Twine Narrative Experience, Blackout: An Interactive Fiction Salon, May 2021

Creator: Fenrir Cerebellion
Exhibition: CYOW 4: Blackout
Published: May 2021
Format: Twine (Harlowe 3.2.0)
Access: itch.io , Written English, requires a browser


The city is in a blackout; the lack of power and light pollution reminds you of the small town you grew up in. You can sleep at any moment but you haven’t felt this calm in a long time, and staying up to sift through your memories is enticing. The light of your phone screen can keep you up through the night, but only if you don’t drain the battery.

Description of the Work

The last blackout I truly remember was in Vancouver, late at night—the sudden loss of electric hum and streetlight filled me with calm and nostalgia for places that are always without them. I started this game with the premise that the longer you stay awake the more memories you explore of those places.

From there, I wanted a mechanic to reflect both the dying phone I actually had that night and the push and pull between city—a place with cell reception and people on social media—and the memories of rural living. It’s balanced so you can get through the night and still ensure a friend gets home safe, but if you check it too often you’ll fall asleep without the screen’s glare to renew your wakefulness.
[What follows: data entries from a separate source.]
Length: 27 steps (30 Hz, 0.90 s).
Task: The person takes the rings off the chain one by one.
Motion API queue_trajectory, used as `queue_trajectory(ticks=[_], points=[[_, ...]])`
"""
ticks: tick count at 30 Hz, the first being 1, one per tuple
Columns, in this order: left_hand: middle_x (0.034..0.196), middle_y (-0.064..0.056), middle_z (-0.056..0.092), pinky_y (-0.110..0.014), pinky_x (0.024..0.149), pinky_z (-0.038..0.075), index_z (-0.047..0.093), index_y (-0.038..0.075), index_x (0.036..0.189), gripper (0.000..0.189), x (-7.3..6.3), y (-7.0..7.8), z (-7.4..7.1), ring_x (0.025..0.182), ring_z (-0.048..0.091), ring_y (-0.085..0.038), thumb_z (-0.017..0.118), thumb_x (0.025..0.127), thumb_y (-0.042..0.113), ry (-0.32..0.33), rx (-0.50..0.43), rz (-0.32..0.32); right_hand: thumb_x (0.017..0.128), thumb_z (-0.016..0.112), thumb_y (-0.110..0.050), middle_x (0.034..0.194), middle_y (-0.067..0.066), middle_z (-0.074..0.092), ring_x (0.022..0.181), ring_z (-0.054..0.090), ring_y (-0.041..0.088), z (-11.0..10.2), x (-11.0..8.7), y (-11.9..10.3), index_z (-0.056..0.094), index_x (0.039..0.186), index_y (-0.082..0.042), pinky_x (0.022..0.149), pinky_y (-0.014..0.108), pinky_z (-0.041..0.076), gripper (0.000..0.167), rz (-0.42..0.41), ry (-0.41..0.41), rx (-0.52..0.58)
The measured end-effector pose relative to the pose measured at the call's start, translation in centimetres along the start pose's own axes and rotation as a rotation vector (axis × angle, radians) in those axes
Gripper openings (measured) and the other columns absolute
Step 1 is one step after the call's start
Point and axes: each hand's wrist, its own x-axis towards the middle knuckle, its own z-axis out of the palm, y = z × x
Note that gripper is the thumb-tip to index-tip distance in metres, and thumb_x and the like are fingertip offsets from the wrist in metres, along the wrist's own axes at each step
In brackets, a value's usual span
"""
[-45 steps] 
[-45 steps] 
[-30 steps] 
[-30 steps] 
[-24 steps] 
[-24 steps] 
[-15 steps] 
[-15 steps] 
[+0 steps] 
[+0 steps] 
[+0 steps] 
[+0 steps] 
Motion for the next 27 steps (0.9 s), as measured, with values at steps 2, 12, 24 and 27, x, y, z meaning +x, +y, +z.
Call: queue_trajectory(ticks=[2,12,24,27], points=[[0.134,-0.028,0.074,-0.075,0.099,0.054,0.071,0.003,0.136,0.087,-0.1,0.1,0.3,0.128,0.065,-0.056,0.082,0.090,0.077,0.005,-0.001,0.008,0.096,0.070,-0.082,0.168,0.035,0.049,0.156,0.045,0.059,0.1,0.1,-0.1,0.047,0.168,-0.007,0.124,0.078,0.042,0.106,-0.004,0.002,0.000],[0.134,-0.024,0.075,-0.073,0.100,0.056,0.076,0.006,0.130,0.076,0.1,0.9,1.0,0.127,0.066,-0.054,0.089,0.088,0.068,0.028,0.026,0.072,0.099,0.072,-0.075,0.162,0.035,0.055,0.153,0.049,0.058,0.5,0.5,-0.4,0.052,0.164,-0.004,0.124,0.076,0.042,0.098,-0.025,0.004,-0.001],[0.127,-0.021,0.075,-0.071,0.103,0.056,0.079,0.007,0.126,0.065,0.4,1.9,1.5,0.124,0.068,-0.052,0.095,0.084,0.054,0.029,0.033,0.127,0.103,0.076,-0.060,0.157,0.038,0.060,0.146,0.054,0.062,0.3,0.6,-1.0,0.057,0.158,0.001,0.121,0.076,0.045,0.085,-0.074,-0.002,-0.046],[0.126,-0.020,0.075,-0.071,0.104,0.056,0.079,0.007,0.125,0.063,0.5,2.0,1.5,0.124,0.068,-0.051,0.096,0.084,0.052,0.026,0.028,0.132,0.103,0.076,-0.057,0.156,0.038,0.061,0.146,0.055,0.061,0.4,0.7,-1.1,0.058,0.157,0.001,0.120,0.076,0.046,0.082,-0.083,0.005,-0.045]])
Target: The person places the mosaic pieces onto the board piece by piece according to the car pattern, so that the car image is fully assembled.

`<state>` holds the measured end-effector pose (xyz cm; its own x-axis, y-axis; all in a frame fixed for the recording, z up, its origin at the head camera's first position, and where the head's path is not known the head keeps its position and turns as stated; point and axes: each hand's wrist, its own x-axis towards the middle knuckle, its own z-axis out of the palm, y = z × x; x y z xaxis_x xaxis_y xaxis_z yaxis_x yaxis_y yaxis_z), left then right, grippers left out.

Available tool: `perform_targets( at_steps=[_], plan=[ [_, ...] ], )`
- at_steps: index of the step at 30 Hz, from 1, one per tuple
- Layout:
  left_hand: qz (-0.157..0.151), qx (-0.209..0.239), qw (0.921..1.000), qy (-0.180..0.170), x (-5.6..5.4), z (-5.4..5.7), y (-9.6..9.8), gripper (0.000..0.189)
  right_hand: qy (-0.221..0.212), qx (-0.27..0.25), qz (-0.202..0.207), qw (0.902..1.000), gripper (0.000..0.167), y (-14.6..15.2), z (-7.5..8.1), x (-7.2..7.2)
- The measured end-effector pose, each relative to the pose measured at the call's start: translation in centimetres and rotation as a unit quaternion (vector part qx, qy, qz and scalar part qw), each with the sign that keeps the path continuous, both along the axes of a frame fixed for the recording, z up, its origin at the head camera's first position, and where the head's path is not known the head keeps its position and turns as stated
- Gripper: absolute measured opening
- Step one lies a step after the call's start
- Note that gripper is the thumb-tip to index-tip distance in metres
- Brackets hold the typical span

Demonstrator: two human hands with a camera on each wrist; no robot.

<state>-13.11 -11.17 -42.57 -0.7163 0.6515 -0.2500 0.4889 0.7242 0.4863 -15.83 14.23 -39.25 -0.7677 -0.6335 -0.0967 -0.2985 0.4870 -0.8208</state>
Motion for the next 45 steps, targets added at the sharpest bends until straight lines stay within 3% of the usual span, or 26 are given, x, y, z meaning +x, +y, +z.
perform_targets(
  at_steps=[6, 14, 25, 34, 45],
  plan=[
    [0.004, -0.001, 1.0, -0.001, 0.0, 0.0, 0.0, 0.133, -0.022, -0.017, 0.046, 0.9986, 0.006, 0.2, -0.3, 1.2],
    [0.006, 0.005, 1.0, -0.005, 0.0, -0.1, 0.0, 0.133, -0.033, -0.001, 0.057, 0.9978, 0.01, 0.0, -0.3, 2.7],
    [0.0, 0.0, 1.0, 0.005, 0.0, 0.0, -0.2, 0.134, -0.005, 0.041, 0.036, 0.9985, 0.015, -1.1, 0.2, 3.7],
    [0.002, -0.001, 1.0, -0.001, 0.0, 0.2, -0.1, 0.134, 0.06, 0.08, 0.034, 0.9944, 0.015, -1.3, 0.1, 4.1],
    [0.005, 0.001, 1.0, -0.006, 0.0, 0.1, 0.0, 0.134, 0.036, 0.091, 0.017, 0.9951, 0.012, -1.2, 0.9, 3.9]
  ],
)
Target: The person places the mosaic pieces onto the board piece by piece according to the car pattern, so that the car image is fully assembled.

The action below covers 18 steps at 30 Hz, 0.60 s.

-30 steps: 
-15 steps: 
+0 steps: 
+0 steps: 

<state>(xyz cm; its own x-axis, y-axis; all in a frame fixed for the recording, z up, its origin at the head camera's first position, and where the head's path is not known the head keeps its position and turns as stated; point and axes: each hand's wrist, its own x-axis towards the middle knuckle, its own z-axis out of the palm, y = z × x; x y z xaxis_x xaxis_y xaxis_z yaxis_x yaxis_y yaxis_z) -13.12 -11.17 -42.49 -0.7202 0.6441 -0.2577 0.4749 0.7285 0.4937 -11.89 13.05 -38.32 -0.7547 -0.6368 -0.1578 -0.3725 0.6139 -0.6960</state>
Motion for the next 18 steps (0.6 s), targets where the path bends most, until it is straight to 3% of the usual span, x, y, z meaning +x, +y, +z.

Initially I attempted the phone meter by setting variables on the phone’s passage to change the battery, the first in a long series of trials and errors to get the battery to change when it needed to but also not update live—which broke the meter’s display. The end result is every hour’s passage checks if the last passage was last hour—decreasing the battery—or if the twitter link was used—which also decreases the battery before resetting the variable attached to the link for the next time twitter is used.

Every hour and hour’s end state—every memory and its effect—was written in one session and pulled from actual memories with minimal fictionalization. This was a difficult task as it truly does take the prompting of a blackout, or the natural flow of a conversation, to remember anything beyond a day-to-day. This way both the creation of and the game itself present relationships to memory, accomplished by exploring the space provided by a blackout.

Artist Statement:

Fenrir Cerebellion writes games about memory; how the disconnect by time, place, or memory loss affects who you are presently, and the space or lack thereof community has for that disconnect.